Étude de la régulation de l'expression du gène bêta-glucosidase de Kluyveromyces fragilis chez Saccharomyces cerevisae : mise en évidence d'une zone impliquée dans un contrôle négatif, détermination d'une séquence cible de la répression catabolique
Institution:
Paris 11Disciplines:
Directors:
Abstract EN:
The ß-glucosidase can hydrolyse cellobiose, dissacharide whicb consist of two molecules of glucose joined by a, ß-1,4- glycosidic linkage. The, ß-glucosidase gene of Kluyveromyces fragilis bas been cloned and expressed in Saccharomyces cerevisiae. Subcloning experiments lead to a deletion which overexpressed the ß-glucosidase gene of Kluyveromyces fragilis in Saccharomyces cerevisiae. The enzyme production can account for about 15% of the total proteins of Saccharomyces cerevisiae. Further analysis allowed to map this deletion at position -287 in the 5' non coding region. This enzyme overproduction was found to be due to an increase of the level of transcription initiated at the same transcription starts as in the wild type gene. The relationship between promotor length of Kluyveromyces fragilis gene and the expression level in Saccharomyces cerevisiae was studied using various deletions of the upstream sequences. It was shown that a negative element is removed by the deletion at position -287. Further analysis indicated that the sequences involved in negative control could lie between positions -287 and -400. This short region share structural homologies with the silencer previously described at the silent mating type locus in Saccharomyces cerevisiae. Both ARS like and Ebox like sequences can be observed between these two positions. Biological signification of these homologies is under investigation and is discussed. Numerous genes involved in sugars utilization are controlled by catabolite repression. We describe sequences between position -900 and -400, acting as a target for catabolite inactivation both in Kfragilis and S. Cerevisiae.
Abstract FR:
De nombreuses levures telles que Kluyveromyces fragilis et Kluyveromyces lactis produisent la ß-glucosidase. Saccharomyces cerevisiae possède un gène cryptique codant pour cette enzyme. La b-glucosidase (E. C. 3. 2. 1. 21) hydrolyse le cellobiose, dissacharide constitué de deux moplécules de glucose associées par une liaison ß-1,4-glycoside.
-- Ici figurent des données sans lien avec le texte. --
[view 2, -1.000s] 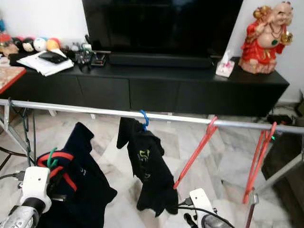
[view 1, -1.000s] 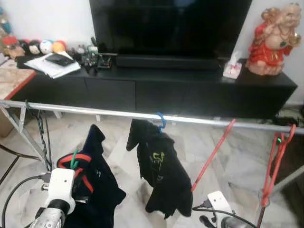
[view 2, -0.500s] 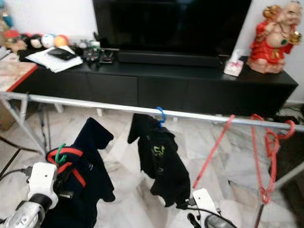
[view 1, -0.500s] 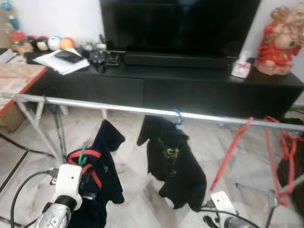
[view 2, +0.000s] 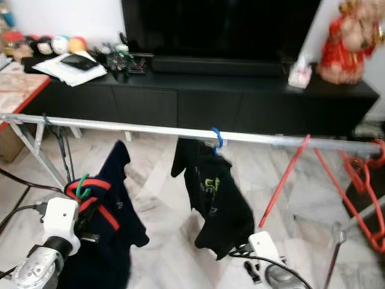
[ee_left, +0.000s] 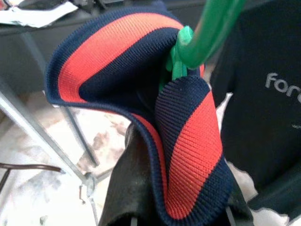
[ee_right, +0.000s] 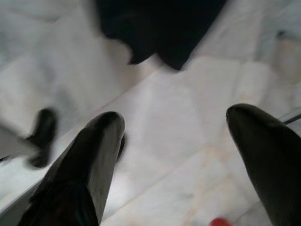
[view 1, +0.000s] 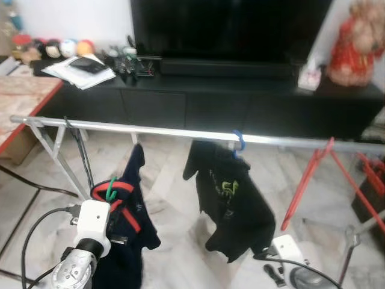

Nous avons cloné le gène, activement transcrit, codant pour la ß-glucosidase de K. Fragilis, chez S. Cerevisiae ou il est efficacement exprimé. Nous avons isolé, au cours des sous clonages, une délétion conduisant chez S. Cerevisiae à une surexpression de l'enzyme. La production de ß-glucosidase dans ces conditions représente environ 15% des protéines totales, indiquant que le promoteur du gène est reconnu par S. Cerevisiae comme un promoteur fort. L'analyse ultérieure de la structure a montré que cette surexpression résultait d'une délétion de la région 5’ non codante à la position -287. Cette augmentation de l'expression s'est avérée être due à une augmentation de la transcription, les points d'initiation des transcrits utilisés dans ce cas étant les mêmes que pour le gène natif. L'analyse de la structure fine du promoteur, par délétion, montre que la déletion à la position -287 conduit à la perte d'un élément négatif. Nous avons déterminé que cette zone de contrôle, était située entre les positions -400 et -287. L'expression du gène ß-glucosidase, comme l'expression de nombreux gènes impliqués dans l'utilisation des sucres, est soumise à la répression catabolique. Nous avons mis en évidence une séquence entre les positions -900 et -400 de la région 5', cible de la répression catabolique dans les deux espèces de levures. La zone de contrôle négatif, déterminée, présente des homologies de séquence et d'organisation avec un système régulé négativement déjà décrit ("cassettes silencieuses" du type sexuel de S. Cerevisiae). La signification biologique de ces homologies qui est en cours d'étude est discutée.